> AIM OF THE TASK
For the material below, return exactly the lines starting at the line containing "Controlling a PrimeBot" and ending at the line containing "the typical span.", both ends included, and no others.

Content starts

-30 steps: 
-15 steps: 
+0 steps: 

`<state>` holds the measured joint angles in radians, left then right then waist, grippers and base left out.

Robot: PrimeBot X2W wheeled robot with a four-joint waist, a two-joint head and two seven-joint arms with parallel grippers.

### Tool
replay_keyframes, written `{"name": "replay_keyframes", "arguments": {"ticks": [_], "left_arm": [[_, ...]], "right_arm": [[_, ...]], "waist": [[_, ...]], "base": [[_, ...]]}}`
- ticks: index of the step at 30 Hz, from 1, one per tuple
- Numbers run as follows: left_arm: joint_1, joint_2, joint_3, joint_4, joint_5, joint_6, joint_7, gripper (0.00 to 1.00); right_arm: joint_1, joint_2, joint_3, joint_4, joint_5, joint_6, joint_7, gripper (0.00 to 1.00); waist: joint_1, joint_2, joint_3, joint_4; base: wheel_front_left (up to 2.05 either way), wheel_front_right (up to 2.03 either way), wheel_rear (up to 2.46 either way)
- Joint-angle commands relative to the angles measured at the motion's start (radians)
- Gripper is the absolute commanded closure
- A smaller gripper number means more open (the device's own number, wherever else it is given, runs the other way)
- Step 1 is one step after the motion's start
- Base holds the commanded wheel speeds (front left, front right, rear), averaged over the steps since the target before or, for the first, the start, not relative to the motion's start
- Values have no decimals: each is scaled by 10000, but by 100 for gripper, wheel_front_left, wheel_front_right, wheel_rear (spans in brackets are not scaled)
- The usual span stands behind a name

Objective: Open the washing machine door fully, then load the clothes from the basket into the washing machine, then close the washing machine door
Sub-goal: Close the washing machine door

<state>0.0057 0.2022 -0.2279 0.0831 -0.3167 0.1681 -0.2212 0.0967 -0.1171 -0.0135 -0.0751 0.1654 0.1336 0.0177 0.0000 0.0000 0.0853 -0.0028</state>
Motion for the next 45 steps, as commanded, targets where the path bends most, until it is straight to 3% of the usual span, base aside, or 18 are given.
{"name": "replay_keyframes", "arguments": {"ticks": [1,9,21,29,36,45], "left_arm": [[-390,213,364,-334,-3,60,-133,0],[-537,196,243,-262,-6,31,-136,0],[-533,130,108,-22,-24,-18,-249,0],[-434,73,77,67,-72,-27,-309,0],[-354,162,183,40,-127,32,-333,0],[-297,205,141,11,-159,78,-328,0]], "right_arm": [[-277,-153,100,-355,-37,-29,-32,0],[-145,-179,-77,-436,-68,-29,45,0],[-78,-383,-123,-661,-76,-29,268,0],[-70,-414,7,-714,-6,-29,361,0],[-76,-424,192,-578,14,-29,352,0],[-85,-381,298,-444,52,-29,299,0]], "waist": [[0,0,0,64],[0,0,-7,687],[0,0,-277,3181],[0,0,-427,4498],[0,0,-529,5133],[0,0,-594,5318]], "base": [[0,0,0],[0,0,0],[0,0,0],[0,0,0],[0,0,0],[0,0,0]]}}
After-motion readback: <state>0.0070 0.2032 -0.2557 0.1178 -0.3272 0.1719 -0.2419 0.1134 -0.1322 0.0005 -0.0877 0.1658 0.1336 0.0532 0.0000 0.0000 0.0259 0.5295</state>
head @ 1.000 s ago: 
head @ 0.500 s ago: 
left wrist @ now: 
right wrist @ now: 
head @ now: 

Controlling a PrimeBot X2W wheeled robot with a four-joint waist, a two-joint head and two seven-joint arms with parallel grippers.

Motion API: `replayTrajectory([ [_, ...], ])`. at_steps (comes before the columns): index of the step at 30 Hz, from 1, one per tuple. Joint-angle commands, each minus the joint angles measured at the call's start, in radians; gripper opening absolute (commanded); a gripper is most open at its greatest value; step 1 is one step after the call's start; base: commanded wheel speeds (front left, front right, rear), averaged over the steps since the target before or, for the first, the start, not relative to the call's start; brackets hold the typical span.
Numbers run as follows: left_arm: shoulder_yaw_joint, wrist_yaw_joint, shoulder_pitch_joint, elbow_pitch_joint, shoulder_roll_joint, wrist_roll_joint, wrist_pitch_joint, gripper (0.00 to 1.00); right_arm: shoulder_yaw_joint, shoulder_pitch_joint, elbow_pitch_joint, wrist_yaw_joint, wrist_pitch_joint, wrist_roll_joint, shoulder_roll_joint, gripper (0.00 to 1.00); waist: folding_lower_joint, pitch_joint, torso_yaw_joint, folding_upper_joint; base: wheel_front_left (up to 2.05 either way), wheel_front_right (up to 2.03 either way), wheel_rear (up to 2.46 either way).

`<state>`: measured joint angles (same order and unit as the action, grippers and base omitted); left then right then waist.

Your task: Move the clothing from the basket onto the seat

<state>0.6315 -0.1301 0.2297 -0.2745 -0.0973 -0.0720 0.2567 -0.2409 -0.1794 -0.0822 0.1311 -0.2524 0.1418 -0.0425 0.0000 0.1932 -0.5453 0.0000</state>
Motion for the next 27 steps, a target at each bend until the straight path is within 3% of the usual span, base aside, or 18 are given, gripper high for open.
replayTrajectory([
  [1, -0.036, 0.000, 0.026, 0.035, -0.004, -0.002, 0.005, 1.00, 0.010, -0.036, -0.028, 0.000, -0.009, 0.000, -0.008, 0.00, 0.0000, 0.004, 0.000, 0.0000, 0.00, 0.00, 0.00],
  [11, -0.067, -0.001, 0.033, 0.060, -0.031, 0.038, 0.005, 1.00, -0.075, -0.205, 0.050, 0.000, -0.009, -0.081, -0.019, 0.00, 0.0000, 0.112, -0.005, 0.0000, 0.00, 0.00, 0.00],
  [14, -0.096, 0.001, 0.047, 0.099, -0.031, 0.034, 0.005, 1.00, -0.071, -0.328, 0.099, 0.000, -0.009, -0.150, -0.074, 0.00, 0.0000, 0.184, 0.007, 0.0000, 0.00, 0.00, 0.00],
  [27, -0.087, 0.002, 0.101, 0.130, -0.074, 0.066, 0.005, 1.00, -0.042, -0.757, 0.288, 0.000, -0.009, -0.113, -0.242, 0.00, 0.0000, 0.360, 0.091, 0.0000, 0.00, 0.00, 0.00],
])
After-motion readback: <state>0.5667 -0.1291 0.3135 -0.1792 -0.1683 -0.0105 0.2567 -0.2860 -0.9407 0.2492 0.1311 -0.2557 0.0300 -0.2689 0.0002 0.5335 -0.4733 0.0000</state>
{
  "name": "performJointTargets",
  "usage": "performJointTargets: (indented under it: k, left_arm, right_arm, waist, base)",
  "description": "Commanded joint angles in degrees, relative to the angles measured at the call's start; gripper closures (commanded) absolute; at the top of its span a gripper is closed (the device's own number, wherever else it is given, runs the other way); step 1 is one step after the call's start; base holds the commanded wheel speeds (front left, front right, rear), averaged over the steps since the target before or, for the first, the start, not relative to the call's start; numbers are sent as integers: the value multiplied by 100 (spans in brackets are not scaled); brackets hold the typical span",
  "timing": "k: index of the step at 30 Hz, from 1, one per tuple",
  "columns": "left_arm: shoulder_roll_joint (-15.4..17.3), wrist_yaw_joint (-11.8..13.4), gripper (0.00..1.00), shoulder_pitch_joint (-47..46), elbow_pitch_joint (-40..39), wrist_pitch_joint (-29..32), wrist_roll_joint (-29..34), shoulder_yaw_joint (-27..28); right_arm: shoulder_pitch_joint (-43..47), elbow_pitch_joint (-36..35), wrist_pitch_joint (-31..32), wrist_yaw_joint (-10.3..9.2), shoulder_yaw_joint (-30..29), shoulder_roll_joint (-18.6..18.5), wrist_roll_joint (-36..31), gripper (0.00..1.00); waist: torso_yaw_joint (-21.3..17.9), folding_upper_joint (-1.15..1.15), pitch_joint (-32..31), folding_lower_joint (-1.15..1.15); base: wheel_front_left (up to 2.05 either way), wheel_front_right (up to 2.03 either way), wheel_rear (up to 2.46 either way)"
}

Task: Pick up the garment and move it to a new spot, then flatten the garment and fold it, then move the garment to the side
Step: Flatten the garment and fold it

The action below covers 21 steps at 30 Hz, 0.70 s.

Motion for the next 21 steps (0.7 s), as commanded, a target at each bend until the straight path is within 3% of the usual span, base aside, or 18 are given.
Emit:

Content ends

> FINAL ANSWER
Controlling a PrimeBot X2W wheeled robot with a four-joint waist, a two-joint head and two seven-joint arms with parallel grippers.

Motion API: `replayTrajectory([ [_, ...], ])`. at_steps (comes before the columns): index of the step at 30 Hz, from 1, one per tuple. Joint-angle commands, each minus the joint angles measured at the call's start, in radians; gripper opening absolute (commanded); a gripper is most open at its greatest value; step 1 is one step after the call's start; base: commanded wheel speeds (front left, front right, rear), averaged over the steps since the target before or, for the first, the start, not relative to the call's start; brackets hold the typical span.

What the exercise asked for has been given in full.